Workplace news in brief



NSSN conference

National Shop Stewards Network
6th annual conference:
Saturday 9 June 11am – 4pm
Friends Meeting House, Euston Road, London NW1 2BJ
Speakers include:
  • Bob Crow, transport union RMT general secretary
  • Mark Serwotka, PCS general secretary
  • A leading Rank and File member of the construction workers’ campaign
  • Kevin Courtney, NUT deputy general secretary
For more information see:

www.shopstewards.net

Contact the NSSN at: info @shopstewards.net or PO Box 54498, London, E10 9DE


TUSC

Mick Dooley, a prominent activist in the battle to stop the big building companies imposing a 35% pay cut, has been confirmed as a candidate for the Trade Unionist and Socialist Coalition (TUSC) in the London Assembly elections.

Mick described in a recent interview for the Socialist, that he has been a campaigner for construction workers’ pay and conditions for many years.

He has also campaigned for building workers’ union Ucatt to become a fighting trade union. An employment tribunal recently found that the right-wing leadership of Ucatt had acted unjustifiably in banning Mick from standing in the union’s general secretary election. This follows an exposé of financial malpractice in the union and an illegal election.

Mick was even expelled from the union earlier this year.

Mick said about TUSC: “We are the serious alternative voice for the people of London. We are not controlled by establishment politicians, we are trade unionists who know what the real world is because, like you, we work in it, we live in your streets and our kids go to your schools. Our presence in City Hall will ensure that mainstream politicians will not lead us by the nose to suit their own agendas, that’s why I am standing, it is our city not theirs.”


Gove puts the boot in

Education Secretary Michael Gove has sacked the governing body of a “failing” school at the centre of a row over attempts to make it an academy. The education department rang the interim headteacher and the chair of governors of Downhills Primary School in Haringey, north London before 8am to tell them that the governors have been replaced with a high-profile “interim executive board”. At the same time Gove has issued an Academy Order, naming the Harris Federation as the preferred sponsor.

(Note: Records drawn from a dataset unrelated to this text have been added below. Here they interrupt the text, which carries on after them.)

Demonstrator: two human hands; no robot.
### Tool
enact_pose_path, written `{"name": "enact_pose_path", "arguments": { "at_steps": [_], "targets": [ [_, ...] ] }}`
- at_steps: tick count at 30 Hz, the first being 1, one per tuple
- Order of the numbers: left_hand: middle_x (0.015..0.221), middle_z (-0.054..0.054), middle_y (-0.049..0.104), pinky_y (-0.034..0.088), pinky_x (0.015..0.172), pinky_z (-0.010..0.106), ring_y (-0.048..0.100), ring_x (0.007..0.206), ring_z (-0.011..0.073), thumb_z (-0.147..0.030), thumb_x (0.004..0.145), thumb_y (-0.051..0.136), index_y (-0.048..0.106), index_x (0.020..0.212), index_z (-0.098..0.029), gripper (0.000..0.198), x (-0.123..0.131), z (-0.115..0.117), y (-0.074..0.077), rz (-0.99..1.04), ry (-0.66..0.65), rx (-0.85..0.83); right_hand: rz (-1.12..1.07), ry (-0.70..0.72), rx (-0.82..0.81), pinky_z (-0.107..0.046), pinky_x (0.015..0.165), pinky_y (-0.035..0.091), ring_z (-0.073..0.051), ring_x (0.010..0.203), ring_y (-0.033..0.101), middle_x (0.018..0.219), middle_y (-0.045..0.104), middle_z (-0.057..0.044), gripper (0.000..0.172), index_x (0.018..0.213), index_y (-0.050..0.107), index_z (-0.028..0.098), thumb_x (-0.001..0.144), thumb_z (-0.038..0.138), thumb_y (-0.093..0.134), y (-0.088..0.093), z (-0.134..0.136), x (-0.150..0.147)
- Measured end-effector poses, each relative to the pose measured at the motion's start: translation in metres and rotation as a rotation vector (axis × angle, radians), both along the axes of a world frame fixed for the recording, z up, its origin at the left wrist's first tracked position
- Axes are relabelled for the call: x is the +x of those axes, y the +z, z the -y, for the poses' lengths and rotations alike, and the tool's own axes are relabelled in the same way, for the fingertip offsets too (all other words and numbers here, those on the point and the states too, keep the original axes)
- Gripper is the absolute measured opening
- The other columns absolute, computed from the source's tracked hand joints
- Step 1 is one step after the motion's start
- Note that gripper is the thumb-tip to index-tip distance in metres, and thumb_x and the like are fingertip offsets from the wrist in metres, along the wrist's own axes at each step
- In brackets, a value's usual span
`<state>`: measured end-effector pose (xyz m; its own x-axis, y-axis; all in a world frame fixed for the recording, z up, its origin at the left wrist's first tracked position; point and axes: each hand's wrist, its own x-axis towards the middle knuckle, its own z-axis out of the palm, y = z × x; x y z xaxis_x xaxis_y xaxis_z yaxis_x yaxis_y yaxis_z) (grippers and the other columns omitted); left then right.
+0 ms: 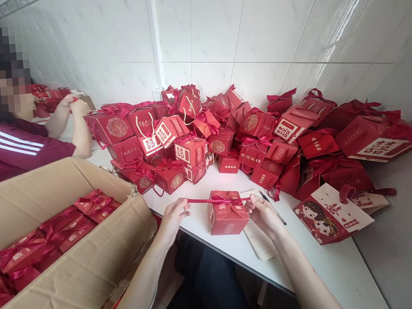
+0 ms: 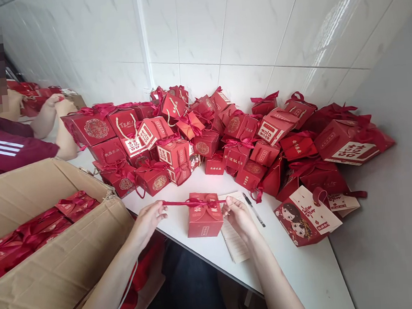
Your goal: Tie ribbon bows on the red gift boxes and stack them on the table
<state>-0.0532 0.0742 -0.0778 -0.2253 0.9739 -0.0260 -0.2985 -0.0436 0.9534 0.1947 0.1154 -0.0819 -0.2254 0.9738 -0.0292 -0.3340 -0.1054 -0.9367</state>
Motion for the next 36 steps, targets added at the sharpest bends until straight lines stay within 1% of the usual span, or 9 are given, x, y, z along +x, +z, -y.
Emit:
{"name": "enact_pose_path", "arguments": {
  "at_steps": [6,10,13,17,21,26,31,34,36],
  "targets": [
    [0.059,-0.002,0.055,0.048,0.063,0.025,0.052,0.063,0.0118,-0.02,0.056,0.064,0.044,0.045,-0.017,0.022,-0.059,0.001,0.016,0.369,0.366,0.061,-0.387,-0.354,-0.185,-0.021,0.049,0.049,-0.007,0.044,0.045,0.047,0.038,0.009,0.031,0.056,0.042,0.02,0.066,0.025,0.071,0.012,-0.006,0.057],
    [0.07,0.003,0.063,0.049,0.064,0.025,0.057,0.072,0.0147,-0.023,0.064,0.063,0.039,0.04,-0.017,0.034,-0.057,-0.003,0.044,0.316,0.253,0.211,-0.358,-0.513,-0.155,-0.024,0.059,0.055,-0.012,0.061,0.064,0.061,0.061,0.002,0.027,0.056,0.048,0.019,0.066,0.027,0.071,0.041,-0.005,0.057],
    [0.066,0.004,0.062,0.049,0.064,0.029,0.059,0.072,0.0177,-0.029,0.069,0.063,0.05,0.047,-0.016,0.029,-0.027,-0.015,0.071,0.215,0.01,0.293,-0.257,-0.389,0.056,-0.034,0.074,0.056,-0.021,0.081,0.068,0.084,0.07,-0.005,0.028,0.063,0.058,0.019,0.057,0.035,0.08,0.073,-0.004,0.027],
    [0.073,0.007,0.066,0.048,0.065,0.029,0.06,0.07,0.0169,-0.031,0.074,0.061,0.067,0.067,-0.012,0.021,0.017,-0.034,0.103,0.062,-0.213,0.421,-0.087,-0.23,0.294,-0.037,0.08,0.052,-0.022,0.076,0.067,0.069,0.069,-0.004,0.031,0.067,0.067,0.017,0.06,0.046,0.078,0.11,-0.008,-0.021],
    [0.096,0.009,0.069,0.047,0.078,0.031,0.061,0.088,0.0196,-0.027,0.076,0.059,0.069,0.099,-0.014,0.029,0.04,-0.043,0.12,0.024,-0.381,0.476,-0.008,-0.1,0.468,-0.038,0.089,0.047,-0.024,0.1,0.062,0.102,0.069,-0.008,0.04,0.091,0.07,0.018,0.073,0.054,0.064,0.131,-0.012,-0.05],
    [0.105,0.009,0.067,0.045,0.086,0.033,0.058,0.099,0.0217,-0.026,0.078,0.056,0.067,0.106,-0.017,0.031,0.041,-0.042,0.124,0.036,-0.401,0.529,-0.019,-0.042,0.605,-0.041,0.095,0.043,-0.025,0.113,0.054,0.117,0.062,-0.007,0.038,0.099,0.069,0.021,0.082,0.052,0.054,0.135,-0.01,-0.057],
    [0.101,0.009,0.067,0.044,0.086,0.031,0.058,0.097,0.02,-0.022,0.075,0.058,0.07,0.092,-0.015,0.022,0.033,-0.042,0.124,0.082,-0.295,0.557,-0.007,-0.079,0.559,-0.039,0.088,0.047,-0.025,0.107,0.056,0.115,0.063,-0.008,0.036,0.094,0.07,0.021,0.079,0.051,0.058,0.132,-0.005,-0.052],
    [0.075,0.004,0.063,0.046,0.07,0.028,0.059,0.074,0.0157,-0.023,0.072,0.058,0.064,0.076,-0.015,0.012,0.018,-0.045,0.121,0.147,-0.199,0.521,-0.036,-0.109,0.511,-0.031,0.068,0.051,-0.019,0.075,0.064,0.083,0.069,-0.006,0.03,0.074,0.07,0.02,0.075,0.049,0.062,0.129,0.002,-0.034],
    [0.065,0.001,0.056,0.044,0.06,0.028,0.053,0.059,0.0135,-0.027,0.071,0.055,0.058,0.069,-0.016,0.011,0.003,-0.046,0.117,0.059,-0.113,0.475,0.013,0.006,0.44,-0.026,0.045,0.044,-0.012,0.044,0.056,0.056,0.059,-0.002,0.04,0.049,0.061,0.019,0.074,0.05,0.061,0.124,0.008,-0.014]
  ]
}}
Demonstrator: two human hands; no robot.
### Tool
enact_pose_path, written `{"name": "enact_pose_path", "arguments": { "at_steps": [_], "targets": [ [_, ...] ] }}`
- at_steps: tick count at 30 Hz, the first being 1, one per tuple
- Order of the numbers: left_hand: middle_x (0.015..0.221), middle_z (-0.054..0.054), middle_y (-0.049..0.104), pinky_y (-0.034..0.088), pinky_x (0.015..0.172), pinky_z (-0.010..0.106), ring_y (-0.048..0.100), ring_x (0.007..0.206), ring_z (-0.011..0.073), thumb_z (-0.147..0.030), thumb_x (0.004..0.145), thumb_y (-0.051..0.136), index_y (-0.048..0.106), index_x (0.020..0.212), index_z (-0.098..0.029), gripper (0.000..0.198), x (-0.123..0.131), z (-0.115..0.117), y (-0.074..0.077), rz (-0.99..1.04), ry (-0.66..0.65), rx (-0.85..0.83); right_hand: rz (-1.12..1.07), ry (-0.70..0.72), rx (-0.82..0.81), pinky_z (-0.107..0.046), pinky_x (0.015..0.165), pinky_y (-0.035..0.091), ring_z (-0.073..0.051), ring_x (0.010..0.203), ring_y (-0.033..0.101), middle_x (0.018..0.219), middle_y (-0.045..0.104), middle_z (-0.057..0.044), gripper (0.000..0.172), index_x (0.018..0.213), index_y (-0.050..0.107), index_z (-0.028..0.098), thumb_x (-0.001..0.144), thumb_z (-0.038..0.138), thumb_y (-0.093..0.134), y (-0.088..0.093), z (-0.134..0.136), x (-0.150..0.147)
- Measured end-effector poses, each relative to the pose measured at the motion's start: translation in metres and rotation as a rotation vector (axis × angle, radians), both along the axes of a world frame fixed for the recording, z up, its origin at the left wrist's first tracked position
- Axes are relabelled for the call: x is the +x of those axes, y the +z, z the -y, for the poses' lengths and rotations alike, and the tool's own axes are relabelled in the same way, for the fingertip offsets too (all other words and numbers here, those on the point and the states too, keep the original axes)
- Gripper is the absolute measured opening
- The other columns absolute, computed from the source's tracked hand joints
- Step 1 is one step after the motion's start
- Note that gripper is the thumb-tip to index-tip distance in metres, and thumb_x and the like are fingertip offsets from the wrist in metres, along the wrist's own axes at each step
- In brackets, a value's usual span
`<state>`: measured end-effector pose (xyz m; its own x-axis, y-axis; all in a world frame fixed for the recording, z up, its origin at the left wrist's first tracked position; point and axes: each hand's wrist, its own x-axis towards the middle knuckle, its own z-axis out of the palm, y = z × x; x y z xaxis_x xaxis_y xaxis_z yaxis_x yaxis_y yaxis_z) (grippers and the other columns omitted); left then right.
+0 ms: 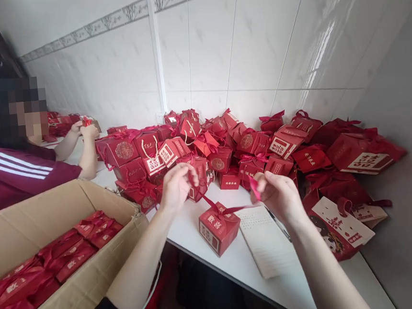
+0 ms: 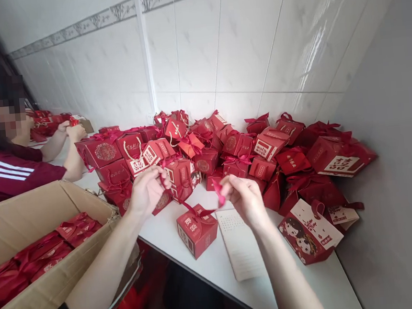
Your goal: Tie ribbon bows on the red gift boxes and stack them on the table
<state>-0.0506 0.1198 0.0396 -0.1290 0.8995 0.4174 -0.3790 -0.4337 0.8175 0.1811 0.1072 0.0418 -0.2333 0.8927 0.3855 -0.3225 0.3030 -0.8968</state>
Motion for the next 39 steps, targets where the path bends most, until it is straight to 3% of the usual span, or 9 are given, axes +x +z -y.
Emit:
{"name": "enact_pose_path", "arguments": {
  "at_steps": [3,5,6,11,15,19,26,30,39],
  "targets": [
    [0.08,0.003,0.059,0.044,0.073,0.033,0.055,0.075,0.0187,-0.027,0.069,0.056,0.057,0.075,-0.018,0.01,-0.02,0.001,-0.011,-0.376,0.426,0.002,0.263,0.229,-0.148,-0.024,0.03,0.028,-0.007,0.024,0.039,0.042,0.046,0.001,0.059,0.033,0.04,0.019,0.074,0.06,0.053,-0.015,0.005,0.026],
    [0.099,0.006,0.06,0.036,0.091,0.038,0.052,0.1,0.0245,-0.025,0.069,0.058,0.059,0.082,-0.02,0.014,-0.023,0.003,-0.022,-0.676,0.651,0.041,0.449,0.21,-0.21,-0.024,0.031,0.03,-0.009,0.027,0.043,0.043,0.047,0.001,0.057,0.04,0.043,0.019,0.076,0.063,0.049,-0.029,0.005,0.03],
    [0.103,0.006,0.06,0.031,0.096,0.039,0.05,0.106,0.0258,-0.025,0.07,0.059,0.06,0.084,-0.02,0.015,-0.022,0.004,-0.029,-0.814,0.635,0.058,0.544,0.142,-0.218,-0.023,0.032,0.032,-0.01,0.031,0.047,0.045,0.049,0.001,0.053,0.046,0.047,0.019,0.076,0.062,0.05,-0.037,0.004,0.028],
    [0.096,0.004,0.065,0.032,0.094,0.037,0.058,0.094,0.0239,-0.031,0.078,0.056,0.065,0.088,-0.023,0.016,0.001,0.007,-0.066,-1.138,0.044,0.045,0.865,-0.158,-0.115,-0.023,0.037,0.035,-0.012,0.04,0.049,0.05,0.053,0.003,0.034,0.061,0.05,0.021,0.07,0.051,0.064,-0.072,0.0,-0.002],
    [0.082,0.002,0.062,0.041,0.071,0.027,0.058,0.076,0.0194,-0.033,0.075,0.059,0.064,0.081,-0.022,0.013,0.007,0.01,-0.078,-1.139,-0.025,-0.013,0.896,-0.214,-0.142,-0.026,0.047,0.036,-0.013,0.047,0.051,0.057,0.057,0.002,0.028,0.064,0.049,0.022,0.066,0.042,0.069,-0.09,0.0,-0.007],
    [0.062,-0.001,0.057,0.035,0.052,0.024,0.051,0.056,0.0148,-0.035,0.072,0.062,0.057,0.065,-0.02,0.017,0.004,0.02,-0.072,-1.176,-0.161,-0.125,0.778,-0.097,-0.221,-0.026,0.051,0.037,-0.015,0.052,0.054,0.056,0.056,0.003,0.032,0.069,0.049,0.021,0.066,0.048,0.068,-0.097,-0.001,0.0],
    [0.051,-0.003,0.047,0.026,0.046,0.023,0.039,0.048,0.011,-0.052,0.076,0.054,0.053,0.056,-0.017,0.041,-0.005,0.031,-0.07,-1.083,-0.341,-0.324,0.733,0.056,-0.319,-0.025,0.046,0.028,-0.009,0.041,0.039,0.044,0.048,0.003,0.052,0.055,0.048,0.019,0.069,0.068,0.055,-0.089,0.01,0.006],
    [0.049,-0.005,0.04,0.021,0.043,0.022,0.031,0.043,0.0077,-0.053,0.073,0.056,0.049,0.055,-0.017,0.041,-0.005,0.031,-0.079,-0.961,-0.479,-0.396,0.573,0.121,-0.34,-0.025,0.051,0.033,-0.011,0.05,0.047,0.054,0.056,0.001,0.047,0.057,0.055,0.018,0.063,0.064,0.065,-0.089,0.02,0.004],
    [0.044,-0.009,0.036,0.01,0.036,0.019,0.02,0.035,0.0026,-0.057,0.06,0.069,0.044,0.06,-0.018,0.046,-0.009,0.031,-0.11,-0.621,-0.531,-0.615,0.571,0.131,-0.412,-0.023,0.047,0.029,-0.009,0.047,0.043,0.05,0.049,0.004,0.044,0.059,0.058,0.017,0.057,0.059,0.071,-0.107,0.021,0.013]
  ]
}}
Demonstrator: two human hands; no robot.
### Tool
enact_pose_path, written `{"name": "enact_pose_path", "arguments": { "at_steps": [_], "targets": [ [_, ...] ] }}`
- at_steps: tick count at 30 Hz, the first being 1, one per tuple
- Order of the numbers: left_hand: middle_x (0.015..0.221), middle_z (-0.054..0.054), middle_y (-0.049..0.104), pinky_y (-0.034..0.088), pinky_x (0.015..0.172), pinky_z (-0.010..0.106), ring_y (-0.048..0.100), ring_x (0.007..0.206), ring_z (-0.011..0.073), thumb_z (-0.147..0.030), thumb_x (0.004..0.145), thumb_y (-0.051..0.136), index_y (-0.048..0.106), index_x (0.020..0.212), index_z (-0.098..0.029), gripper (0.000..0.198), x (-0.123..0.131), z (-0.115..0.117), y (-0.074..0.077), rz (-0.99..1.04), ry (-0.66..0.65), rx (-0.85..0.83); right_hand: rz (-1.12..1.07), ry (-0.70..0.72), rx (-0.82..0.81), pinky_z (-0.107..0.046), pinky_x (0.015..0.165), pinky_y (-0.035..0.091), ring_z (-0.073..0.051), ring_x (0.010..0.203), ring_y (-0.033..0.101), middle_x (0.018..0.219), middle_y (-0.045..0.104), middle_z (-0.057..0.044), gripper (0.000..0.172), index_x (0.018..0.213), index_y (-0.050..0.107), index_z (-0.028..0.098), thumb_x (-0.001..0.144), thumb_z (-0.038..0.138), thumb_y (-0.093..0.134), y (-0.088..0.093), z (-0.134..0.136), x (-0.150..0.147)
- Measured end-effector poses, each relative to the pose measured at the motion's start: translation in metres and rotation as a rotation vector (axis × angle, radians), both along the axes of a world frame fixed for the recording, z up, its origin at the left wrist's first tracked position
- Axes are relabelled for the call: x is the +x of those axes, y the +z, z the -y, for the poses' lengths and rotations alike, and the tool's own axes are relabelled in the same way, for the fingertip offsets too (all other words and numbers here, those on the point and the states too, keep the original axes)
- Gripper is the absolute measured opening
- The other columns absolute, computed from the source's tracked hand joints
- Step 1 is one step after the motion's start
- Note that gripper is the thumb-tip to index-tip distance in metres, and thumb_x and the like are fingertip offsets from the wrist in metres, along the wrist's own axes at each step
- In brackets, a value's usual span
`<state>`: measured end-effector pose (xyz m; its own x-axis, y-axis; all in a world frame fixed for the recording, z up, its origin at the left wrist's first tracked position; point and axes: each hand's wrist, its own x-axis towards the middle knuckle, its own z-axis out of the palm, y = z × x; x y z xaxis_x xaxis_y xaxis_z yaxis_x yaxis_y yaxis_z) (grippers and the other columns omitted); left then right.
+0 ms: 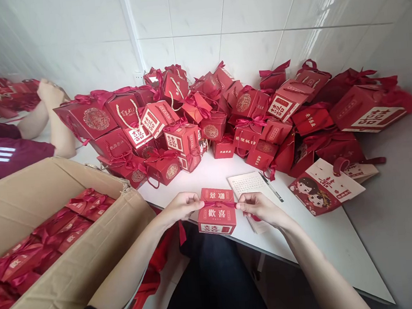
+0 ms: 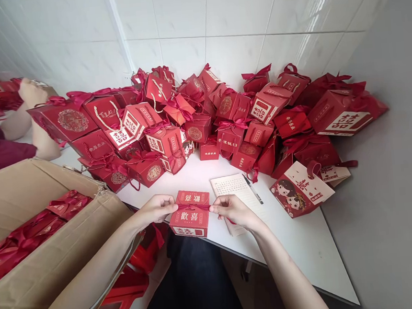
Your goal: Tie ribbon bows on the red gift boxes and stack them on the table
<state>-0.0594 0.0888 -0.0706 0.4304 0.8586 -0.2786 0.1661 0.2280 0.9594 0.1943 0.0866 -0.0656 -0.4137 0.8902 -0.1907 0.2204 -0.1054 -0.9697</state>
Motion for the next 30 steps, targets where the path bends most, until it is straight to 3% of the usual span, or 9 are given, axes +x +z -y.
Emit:
{"name": "enact_pose_path", "arguments": {
  "at_steps": [5,10,15,18,21,23,26,28,30],
  "targets": [
    [0.04,-0.011,0.03,0.012,0.035,0.017,0.017,0.034,0.0016,-0.058,0.058,0.07,0.042,0.06,-0.018,0.049,0.002,0.003,-0.007,0.126,0.022,-0.054,0.056,-0.017,0.073,-0.023,0.046,0.024,-0.008,0.046,0.035,0.049,0.045,0.005,0.046,0.057,0.054,0.018,0.06,0.061,0.068,0.003,0.002,0.003],
    [0.037,-0.011,0.032,0.017,0.034,0.017,0.022,0.03,0.0026,-0.057,0.068,0.062,0.041,0.063,-0.019,0.044,0.003,0.011,0.0,0.013,0.038,0.037,0.106,-0.015,0.107,-0.024,0.045,0.025,-0.008,0.047,0.034,0.049,0.043,0.005,0.047,0.06,0.055,0.017,0.063,0.063,0.065,0.011,-0.001,0.005],
    [0.045,-0.007,0.048,0.033,0.041,0.021,0.042,0.036,0.0083,-0.044,0.081,0.053,0.045,0.07,-0.019,0.028,0.004,0.003,0.015,-0.163,0.105,0.351,0.116,0.06,0.161,-0.023,0.046,0.032,-0.009,0.045,0.04,0.049,0.045,0.005,0.038,0.066,0.054,0.018,0.077,0.054,0.058,0.031,0.018,-0.008],
    [0.067,-0.003,0.056,0.044,0.061,0.025,0.055,0.061,0.0124,-0.032,0.08,0.057,0.052,0.071,-0.018,0.017,0.012,-0.013,0.022,-0.235,0.145,0.681,0.151,0.289,0.271,-0.023,0.056,0.039,-0.01,0.055,0.051,0.061,0.056,0.002,0.029,0.072,0.059,0.017,0.085,0.042,0.052,0.046,0.038,-0.021],
    [0.083,0.001,0.059,0.044,0.08,0.029,0.057,0.083,0.0155,-0.024,0.08,0.059,0.056,0.071,-0.018,0.011,0.023,-0.027,0.027,-0.271,0.101,0.946,0.176,0.495,0.386,-0.023,0.062,0.041,-0.012,0.064,0.054,0.07,0.061,0.0,0.028,0.073,0.064,0.017,0.087,0.038,0.052,0.054,0.045,-0.03],
    [0.095,0.003,0.06,0.041,0.087,0.033,0.056,0.093,0.0174,-0.022,0.08,0.06,0.059,0.077,-0.019,0.004,0.028,-0.028,0.029,-0.314,0.108,1.047,0.231,0.375,0.449,-0.024,0.061,0.042,-0.012,0.061,0.054,0.066,0.059,0.0,0.03,0.071,0.063,0.018,0.089,0.037,0.048,0.054,0.038,-0.032],
    [0.102,0.005,0.058,0.037,0.091,0.037,0.054,0.099,0.0194,-0.021,0.081,0.058,0.057,0.086,-0.02,0.006,0.03,-0.015,0.031,-0.453,0.331,1.124,0.378,0.04,0.628,-0.027,0.067,0.043,-0.014,0.066,0.056,0.071,0.06,-0.001,0.021,0.077,0.063,0.018,0.089,0.025,0.048,0.044,0.016,-0.033],
    [0.088,0.002,0.059,0.037,0.086,0.038,0.055,0.09,0.0189,-0.019,0.081,0.056,0.054,0.08,-0.019,0.002,0.029,-0.001,0.03,-0.549,0.461,1.095,0.439,0.023,0.767,-0.029,0.072,0.044,-0.016,0.074,0.056,0.079,0.061,-0.003,0.013,0.083,0.064,0.018,0.086,0.015,0.052,0.035,0.002,-0.037],
    [0.078,0.0,0.057,0.038,0.081,0.037,0.055,0.082,0.0187,-0.019,0.08,0.055,0.051,0.073,-0.019,0.008,0.029,0.014,0.026,-0.649,0.444,1.015,0.465,0.109,0.88,-0.03,0.074,0.044,-0.018,0.078,0.056,0.082,0.061,-0.005,0.012,0.086,0.065,0.018,0.084,0.012,0.054,0.028,-0.006,-0.042]
  ]
}}
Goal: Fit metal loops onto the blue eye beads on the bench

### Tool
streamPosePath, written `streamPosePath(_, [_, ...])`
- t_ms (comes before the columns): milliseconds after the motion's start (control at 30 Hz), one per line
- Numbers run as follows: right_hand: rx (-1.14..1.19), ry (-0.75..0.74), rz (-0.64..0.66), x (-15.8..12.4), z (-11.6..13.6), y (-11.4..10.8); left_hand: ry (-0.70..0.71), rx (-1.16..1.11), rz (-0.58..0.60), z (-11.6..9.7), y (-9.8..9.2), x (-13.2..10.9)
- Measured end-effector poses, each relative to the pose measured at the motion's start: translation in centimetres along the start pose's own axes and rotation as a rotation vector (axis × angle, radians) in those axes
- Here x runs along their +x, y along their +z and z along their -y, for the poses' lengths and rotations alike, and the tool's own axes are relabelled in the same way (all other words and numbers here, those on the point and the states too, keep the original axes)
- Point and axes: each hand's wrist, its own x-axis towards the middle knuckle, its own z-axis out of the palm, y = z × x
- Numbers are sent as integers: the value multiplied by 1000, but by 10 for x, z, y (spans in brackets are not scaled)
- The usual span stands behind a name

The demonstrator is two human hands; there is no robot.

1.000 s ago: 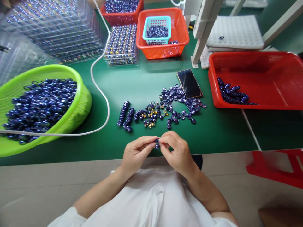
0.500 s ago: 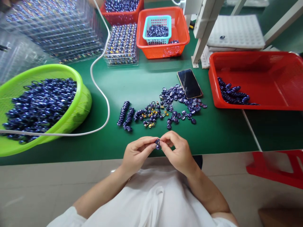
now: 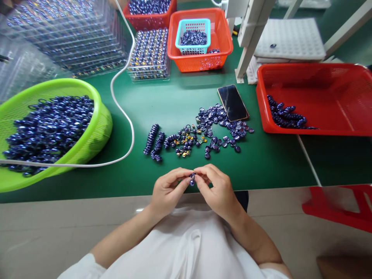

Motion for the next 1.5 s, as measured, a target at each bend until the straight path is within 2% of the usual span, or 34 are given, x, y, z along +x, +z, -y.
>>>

Parents have been campaigning against the academy and recently voted against it. There are no parents on the new unelected board and none of them even live in the Tottenham area, where the school is. The chair and others on the board are connected to the Harris Federation. Harris has donated millions to the Tory party over the years.

Where’s the government’s ‘localism’ and ‘parental choice’ here?